Despite the lack of help from the NHS, Chase’s family have raised enough money and she has had the operation at Frenchay Hospital in Bristol. Surgeons there carried out a procedure to try to improve the spasticity and pain in her legs. They performed keyhole surgery where they cut two thirds of the nerves in her legs, to help release the tension because it’s the overactive nerves in Chase’s spine that cause the spasticity in her legs. That has been followed by weeks of intensive physiotherapy at the hospital, which she responded very well to.

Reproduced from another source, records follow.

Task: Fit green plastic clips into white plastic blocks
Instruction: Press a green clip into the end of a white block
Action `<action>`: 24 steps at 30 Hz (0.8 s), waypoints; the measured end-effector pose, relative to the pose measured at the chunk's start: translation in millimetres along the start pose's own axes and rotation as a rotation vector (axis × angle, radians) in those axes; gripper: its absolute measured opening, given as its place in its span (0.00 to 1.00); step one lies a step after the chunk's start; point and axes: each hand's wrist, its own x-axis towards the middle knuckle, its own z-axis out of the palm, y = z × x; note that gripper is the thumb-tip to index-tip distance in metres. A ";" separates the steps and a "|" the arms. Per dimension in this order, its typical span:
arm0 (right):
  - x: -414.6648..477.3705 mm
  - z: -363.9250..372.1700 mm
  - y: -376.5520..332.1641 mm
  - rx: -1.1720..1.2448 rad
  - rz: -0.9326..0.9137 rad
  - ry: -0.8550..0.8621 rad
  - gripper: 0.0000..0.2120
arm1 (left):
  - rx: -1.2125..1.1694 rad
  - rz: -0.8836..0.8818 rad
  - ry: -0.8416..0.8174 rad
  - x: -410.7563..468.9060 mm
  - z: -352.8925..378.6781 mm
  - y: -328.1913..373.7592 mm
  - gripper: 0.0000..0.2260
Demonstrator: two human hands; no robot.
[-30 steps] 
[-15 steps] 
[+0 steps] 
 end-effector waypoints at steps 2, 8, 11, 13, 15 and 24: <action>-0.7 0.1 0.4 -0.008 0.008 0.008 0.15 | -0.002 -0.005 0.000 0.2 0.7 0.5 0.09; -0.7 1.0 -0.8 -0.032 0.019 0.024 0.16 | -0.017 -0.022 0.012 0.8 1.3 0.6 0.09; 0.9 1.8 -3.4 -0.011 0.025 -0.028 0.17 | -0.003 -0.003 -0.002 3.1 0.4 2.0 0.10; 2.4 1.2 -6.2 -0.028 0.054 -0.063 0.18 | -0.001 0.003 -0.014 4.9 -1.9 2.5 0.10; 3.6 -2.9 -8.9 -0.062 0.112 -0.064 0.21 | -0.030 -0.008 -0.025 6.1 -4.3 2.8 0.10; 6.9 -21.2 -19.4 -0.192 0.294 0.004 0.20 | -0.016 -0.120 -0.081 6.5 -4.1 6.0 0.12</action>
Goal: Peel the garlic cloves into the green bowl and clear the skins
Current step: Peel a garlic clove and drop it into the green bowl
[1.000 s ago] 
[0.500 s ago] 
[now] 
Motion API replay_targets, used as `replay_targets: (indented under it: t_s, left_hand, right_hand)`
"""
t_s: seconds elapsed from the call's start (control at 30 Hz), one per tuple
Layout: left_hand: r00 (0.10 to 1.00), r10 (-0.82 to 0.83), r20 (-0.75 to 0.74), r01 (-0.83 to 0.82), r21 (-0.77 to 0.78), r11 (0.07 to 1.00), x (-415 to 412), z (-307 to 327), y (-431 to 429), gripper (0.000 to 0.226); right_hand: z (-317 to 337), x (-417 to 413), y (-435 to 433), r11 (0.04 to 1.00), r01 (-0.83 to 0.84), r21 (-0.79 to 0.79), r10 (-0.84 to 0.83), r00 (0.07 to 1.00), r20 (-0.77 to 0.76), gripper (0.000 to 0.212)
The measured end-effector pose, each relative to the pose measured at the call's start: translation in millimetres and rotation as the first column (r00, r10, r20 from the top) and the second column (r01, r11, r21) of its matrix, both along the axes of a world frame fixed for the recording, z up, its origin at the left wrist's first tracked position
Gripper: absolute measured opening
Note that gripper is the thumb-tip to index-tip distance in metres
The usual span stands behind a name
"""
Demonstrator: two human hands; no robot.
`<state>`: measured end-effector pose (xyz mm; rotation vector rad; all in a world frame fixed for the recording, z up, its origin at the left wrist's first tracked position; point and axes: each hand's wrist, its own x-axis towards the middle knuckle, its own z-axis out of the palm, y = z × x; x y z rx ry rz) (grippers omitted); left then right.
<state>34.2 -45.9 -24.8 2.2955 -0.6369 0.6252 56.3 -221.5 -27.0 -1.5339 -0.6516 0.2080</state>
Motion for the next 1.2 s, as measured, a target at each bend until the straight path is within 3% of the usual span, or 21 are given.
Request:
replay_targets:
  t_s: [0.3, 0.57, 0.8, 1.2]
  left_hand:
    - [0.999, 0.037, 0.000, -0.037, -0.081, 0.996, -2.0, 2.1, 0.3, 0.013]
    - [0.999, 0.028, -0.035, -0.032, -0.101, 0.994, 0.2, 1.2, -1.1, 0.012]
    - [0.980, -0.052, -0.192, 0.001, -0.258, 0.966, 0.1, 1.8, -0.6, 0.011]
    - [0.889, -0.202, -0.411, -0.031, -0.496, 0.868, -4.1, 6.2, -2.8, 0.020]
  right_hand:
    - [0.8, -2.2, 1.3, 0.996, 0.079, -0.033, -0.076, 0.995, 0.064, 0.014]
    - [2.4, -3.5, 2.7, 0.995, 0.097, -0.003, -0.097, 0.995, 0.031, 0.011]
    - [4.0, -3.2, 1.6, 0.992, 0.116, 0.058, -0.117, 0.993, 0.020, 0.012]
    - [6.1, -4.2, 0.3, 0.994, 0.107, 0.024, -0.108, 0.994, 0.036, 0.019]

But there is still little evidence about how well the procedure can maintain improvements in the long term.

That’s why the team at Frenchay is collating information for a national research programme which compares the results to other procedures for children with Cerebral Palsy. Jenny Smith is one of the physiotherapists involved; she says “Results at the moment are very promising. Obviously the children come in at different levels to start with so our goal setting is very specific for that child. But as soon as you relieve the muscle tone and they have the opportunity to strengthen, every day quality of life tends to improve. Often people think that SDR is just about a gait improving operation, how to improve their walking, but there are other benefits – children can put their socks on for the first time, they’ve got the movement of their hip so they can sit cross legged on the floor with their classmates rather than being sat on a chair.”

But without funding for the operation, children could be missing out on those benefits. That’s why the group Support for SDR Wales is campaigning on their behalf. Last November they marched through Cardiff Bay, to hand a petition to the Welsh government, calling for the procedure to be made available on the NHS. Spokesperson Cath Wilton says “We’ve got children who are suffering unnecessarily in the UK. They’re woken, 4 or 5 year old children, being woken at night with really painful muscle spasms and that’s a daily thing, it’s a daily occurrence, it’s what they live with. To think that this procedure could eliminate that for them is heart breaking really that it’s not available to everybody.”

NHS England has now said funding may be provided later this financial year for a small group of patients to specifically gather more information about the operation as part of a formal evaluation. Here in Wales the government has said it plans to be part of that process – but no commitment has been made to paying for the procedure.

The Health Minister has released a statement saying he has “every sympathy for the families of children with cerebral palsy’, but he says SDR is ‘not routinely given on the NHS here because of a lack of clinical evidence”. It went on to say that “if clinicians do think their patients would benefit, they can apply for treatment via the Individual Patient Funding Request.” But the IPFR hasn’t funded a single case in Wales.

Helen says that’s frustrating. “We were in Frenchay with another family we made friends with and they were from Newcastle and they had had it paid for by their Trust. It is frustrating that we had to raise that. Hopefully they’re going to change what they’re going to do for Welsh children in the future.”

But for Chase the future is looking good. She had to have a secondary procedure to lengthen the tendons in her legs which had shortened because she was walking on her toes. It means she’s wearing temporary splints but will soon be walking unaided.

But that does come at a price, and with pressure on the health service increasing, there could be more patients like Chase without health funding in the future.  Lisa Turnbull from the Welsh Institute of Health and Social Care says “Cuts to public services are increasing; over the next couple of years that situation is going to get worse. So these kinds of decisions as to ‘we cannot provide that service in Wales’ or ‘we cannot provide that drug in Wales’ are going to become more and more common. So it is in the interests of everybody to really understand these issues and to be clear what they themselves feel, and be ready to tell the Welsh Government that.”

Helen knows what she’d like to say to the government – “They need to look at Chase and see the huge improvement that it’s made to her and all the other children as well that have had SDR and definitely fund our children.”